WHAT IS BEING ASKED: The answer must be a single number: how many lines of the entries below include "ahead".

====================

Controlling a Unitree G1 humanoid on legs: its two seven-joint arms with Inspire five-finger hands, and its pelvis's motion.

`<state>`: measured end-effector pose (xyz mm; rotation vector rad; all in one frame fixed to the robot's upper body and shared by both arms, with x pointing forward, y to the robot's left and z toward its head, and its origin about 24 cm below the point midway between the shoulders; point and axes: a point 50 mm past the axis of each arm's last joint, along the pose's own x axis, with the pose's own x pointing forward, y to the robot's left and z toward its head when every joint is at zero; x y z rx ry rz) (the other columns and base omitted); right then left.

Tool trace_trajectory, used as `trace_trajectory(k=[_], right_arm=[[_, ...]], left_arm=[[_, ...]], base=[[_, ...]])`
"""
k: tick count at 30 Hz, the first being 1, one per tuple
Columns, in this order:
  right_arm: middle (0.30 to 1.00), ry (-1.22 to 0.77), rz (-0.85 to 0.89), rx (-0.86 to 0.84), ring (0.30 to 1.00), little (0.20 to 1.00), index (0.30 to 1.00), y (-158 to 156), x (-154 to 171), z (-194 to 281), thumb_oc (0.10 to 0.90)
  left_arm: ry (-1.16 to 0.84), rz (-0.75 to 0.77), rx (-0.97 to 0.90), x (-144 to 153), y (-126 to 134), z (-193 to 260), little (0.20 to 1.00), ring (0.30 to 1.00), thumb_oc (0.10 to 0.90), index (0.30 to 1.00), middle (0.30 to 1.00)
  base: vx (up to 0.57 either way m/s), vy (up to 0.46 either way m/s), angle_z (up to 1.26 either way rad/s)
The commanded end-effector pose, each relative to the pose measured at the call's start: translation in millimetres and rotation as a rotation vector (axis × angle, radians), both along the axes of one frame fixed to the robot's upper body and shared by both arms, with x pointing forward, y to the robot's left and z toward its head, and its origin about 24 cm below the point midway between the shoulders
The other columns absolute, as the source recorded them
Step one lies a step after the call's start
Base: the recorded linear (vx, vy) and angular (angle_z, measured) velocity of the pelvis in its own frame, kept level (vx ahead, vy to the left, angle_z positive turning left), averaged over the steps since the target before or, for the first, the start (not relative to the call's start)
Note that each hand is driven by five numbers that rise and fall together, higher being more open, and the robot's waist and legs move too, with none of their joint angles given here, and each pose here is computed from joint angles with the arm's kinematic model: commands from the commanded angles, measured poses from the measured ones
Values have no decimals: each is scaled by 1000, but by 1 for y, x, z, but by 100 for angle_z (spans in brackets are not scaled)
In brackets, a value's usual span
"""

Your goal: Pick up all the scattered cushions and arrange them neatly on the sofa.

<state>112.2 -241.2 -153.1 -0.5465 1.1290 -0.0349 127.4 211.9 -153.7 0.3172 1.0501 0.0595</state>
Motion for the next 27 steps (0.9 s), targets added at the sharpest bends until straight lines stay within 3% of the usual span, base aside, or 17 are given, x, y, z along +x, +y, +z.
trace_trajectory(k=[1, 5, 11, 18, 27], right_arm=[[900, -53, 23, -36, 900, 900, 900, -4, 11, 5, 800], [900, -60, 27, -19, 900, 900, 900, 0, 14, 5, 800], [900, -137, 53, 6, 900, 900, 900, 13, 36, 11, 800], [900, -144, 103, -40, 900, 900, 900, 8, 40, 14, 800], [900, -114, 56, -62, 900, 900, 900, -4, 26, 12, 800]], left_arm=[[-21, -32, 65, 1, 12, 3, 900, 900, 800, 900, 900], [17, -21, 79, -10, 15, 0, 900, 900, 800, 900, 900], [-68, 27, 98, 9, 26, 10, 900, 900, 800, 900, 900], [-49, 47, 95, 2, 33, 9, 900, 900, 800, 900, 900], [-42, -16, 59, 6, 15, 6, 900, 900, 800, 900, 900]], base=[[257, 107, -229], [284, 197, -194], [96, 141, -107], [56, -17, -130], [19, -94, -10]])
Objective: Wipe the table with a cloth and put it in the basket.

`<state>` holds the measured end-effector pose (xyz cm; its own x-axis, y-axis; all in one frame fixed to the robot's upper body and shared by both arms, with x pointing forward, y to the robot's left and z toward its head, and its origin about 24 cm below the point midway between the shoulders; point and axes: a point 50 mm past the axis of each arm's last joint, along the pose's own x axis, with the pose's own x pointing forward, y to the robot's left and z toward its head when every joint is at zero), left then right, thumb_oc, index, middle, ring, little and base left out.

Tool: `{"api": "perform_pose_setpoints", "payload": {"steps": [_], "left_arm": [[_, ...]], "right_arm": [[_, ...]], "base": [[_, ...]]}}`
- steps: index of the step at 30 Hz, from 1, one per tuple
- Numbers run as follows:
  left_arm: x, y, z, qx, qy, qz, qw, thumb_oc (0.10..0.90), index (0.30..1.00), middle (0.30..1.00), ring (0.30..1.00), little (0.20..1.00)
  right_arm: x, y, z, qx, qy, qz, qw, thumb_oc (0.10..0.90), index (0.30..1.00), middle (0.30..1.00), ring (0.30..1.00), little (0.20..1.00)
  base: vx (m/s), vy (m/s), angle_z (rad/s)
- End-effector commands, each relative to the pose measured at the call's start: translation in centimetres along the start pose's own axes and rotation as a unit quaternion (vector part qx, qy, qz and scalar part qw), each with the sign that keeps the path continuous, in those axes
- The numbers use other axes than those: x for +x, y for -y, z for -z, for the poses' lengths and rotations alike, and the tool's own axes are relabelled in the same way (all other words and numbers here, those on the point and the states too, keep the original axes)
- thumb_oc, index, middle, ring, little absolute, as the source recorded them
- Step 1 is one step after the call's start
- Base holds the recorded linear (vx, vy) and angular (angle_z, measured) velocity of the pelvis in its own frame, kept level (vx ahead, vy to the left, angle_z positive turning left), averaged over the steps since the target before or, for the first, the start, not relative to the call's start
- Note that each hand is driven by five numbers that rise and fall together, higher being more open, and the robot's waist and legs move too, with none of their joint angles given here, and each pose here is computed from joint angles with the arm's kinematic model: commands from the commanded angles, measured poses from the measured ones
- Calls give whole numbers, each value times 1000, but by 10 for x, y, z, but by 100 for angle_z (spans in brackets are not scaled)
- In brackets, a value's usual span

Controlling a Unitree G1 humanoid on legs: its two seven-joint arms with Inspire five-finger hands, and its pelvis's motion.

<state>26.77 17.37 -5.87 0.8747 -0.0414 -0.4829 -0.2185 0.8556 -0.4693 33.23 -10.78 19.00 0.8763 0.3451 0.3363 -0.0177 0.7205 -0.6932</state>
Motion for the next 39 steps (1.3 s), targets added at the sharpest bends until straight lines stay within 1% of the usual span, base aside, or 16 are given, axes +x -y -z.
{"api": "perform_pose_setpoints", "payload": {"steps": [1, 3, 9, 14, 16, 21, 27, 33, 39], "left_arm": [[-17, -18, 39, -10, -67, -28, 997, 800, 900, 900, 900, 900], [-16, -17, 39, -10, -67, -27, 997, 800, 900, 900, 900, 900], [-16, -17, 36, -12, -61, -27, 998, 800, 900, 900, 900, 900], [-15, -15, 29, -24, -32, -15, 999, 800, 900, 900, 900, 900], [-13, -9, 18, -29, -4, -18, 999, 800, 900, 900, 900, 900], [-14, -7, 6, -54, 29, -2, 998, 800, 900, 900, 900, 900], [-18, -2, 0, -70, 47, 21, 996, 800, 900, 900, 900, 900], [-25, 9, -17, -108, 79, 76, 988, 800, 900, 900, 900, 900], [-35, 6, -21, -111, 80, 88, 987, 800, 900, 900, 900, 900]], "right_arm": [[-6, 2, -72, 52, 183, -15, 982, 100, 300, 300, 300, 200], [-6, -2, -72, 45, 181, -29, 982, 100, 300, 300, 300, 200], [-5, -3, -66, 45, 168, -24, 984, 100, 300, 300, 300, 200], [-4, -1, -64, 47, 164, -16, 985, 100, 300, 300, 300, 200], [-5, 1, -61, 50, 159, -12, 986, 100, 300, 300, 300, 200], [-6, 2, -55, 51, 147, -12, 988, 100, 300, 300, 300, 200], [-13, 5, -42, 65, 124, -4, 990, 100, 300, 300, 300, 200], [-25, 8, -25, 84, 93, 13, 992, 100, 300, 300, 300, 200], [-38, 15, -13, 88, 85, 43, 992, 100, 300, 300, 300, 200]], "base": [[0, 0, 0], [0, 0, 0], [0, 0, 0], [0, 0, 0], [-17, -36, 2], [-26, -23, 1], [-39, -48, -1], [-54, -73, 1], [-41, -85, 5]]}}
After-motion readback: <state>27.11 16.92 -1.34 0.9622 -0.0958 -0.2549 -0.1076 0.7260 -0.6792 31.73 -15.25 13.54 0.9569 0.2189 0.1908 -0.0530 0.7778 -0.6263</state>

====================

OUTPUT BELOW: 2